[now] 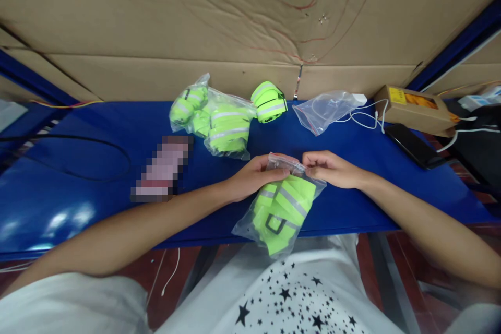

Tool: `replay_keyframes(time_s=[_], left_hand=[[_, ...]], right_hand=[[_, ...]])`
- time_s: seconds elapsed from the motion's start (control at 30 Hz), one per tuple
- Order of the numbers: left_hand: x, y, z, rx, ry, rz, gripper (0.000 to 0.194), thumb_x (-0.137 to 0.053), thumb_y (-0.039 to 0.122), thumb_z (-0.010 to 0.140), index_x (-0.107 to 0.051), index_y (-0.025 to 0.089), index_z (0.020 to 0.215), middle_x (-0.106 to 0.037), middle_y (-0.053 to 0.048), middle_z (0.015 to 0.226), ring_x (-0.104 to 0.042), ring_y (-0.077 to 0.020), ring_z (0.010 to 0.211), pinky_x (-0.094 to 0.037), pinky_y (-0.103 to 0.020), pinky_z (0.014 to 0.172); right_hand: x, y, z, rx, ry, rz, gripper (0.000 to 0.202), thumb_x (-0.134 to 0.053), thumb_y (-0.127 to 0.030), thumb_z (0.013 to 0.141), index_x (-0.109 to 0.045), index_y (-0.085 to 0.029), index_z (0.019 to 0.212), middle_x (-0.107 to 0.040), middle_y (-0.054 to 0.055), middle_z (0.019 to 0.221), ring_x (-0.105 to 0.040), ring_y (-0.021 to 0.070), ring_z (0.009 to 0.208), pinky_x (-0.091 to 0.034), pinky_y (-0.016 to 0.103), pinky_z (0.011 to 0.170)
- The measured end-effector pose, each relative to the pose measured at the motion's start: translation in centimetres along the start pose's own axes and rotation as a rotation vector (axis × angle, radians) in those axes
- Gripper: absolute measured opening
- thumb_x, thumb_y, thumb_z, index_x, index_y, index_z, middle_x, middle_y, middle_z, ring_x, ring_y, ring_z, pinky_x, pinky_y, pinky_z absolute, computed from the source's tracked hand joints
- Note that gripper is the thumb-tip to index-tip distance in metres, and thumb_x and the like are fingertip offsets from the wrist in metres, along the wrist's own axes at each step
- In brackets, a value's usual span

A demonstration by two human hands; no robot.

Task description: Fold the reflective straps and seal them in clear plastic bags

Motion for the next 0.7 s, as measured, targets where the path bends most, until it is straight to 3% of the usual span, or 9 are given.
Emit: replay_keyframes(time_s=[0.17, 0.4, 0.57, 0.7], left_hand=[[-0.02, 0.23, -0.01, -0.043, 0.019, 0.073, 0.041, -0.080, 0.036, 0.083, -0.074, 0.021, 0.121, -0.076, -0.004, 0.107, -0.067, -0.0179, 0.093, -0.049, -0.027, 0.084], [0.27, -0.14, 0.10, -0.007, 0.102, 0.072, 0.023, -0.075, 0.038, 0.087, -0.077, 0.017, 0.095, -0.074, -0.002, 0.086, -0.063, -0.0135, 0.074, -0.046, -0.023, 0.069], [0.09, -0.11, 0.12, -0.017, 0.033, 0.033, 0.023, -0.074, 0.036, 0.087, -0.078, 0.017, 0.100, -0.076, -0.004, 0.093, -0.065, -0.0144, 0.077, -0.047, -0.024, 0.072], [0.08, -0.12, 0.08, -0.010, 0.010, 0.048, 0.023, -0.074, 0.035, 0.087, -0.078, 0.017, 0.101, -0.075, -0.003, 0.091, -0.064, -0.0142, 0.077, -0.047, -0.024, 0.073]], right_hand=[[-0.04, -0.10, -0.03, 0.036, -0.010, -0.009, 0.024, -0.061, -0.026, 0.088, -0.046, -0.020, 0.071, -0.040, -0.006, 0.066, -0.035, 0.0084, 0.061, -0.028, 0.022, 0.054], [0.14, 0.29, -0.37, -0.011, -0.025, -0.018, 0.021, -0.060, -0.026, 0.088, -0.048, -0.019, 0.072, -0.042, -0.006, 0.066, -0.037, 0.0087, 0.060, -0.029, 0.021, 0.053], [-0.09, 0.16, -0.35, -0.013, -0.065, -0.052, 0.018, -0.059, -0.028, 0.089, -0.053, -0.018, 0.076, -0.044, -0.005, 0.068, -0.039, 0.0091, 0.062, -0.030, 0.022, 0.054], [0.04, 0.37, -0.31, 0.004, -0.057, -0.066, 0.022, -0.059, -0.024, 0.087, -0.046, -0.020, 0.070, -0.040, -0.006, 0.065, -0.035, 0.0087, 0.059, -0.028, 0.022, 0.053]])
Point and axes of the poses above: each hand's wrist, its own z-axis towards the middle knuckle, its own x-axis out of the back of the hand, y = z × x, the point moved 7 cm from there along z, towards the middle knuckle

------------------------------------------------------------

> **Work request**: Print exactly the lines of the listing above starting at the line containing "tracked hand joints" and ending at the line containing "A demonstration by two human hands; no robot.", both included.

> **Solution for this task**:
- thumb_x, thumb_y, thumb_z, index_x, index_y, index_z, middle_x, middle_y, middle_z, ring_x, ring_y, ring_z, pinky_x, pinky_y, pinky_z absolute, computed from the source's tracked hand joints
- Note that gripper is the thumb-tip to index-tip distance in metres, and thumb_x and the like are fingertip offsets from the wrist in metres, along the wrist's own axes at each step
- In brackets, a value's usual span

A demonstration by two human hands; no robot.

With the output given, the exercise is complete.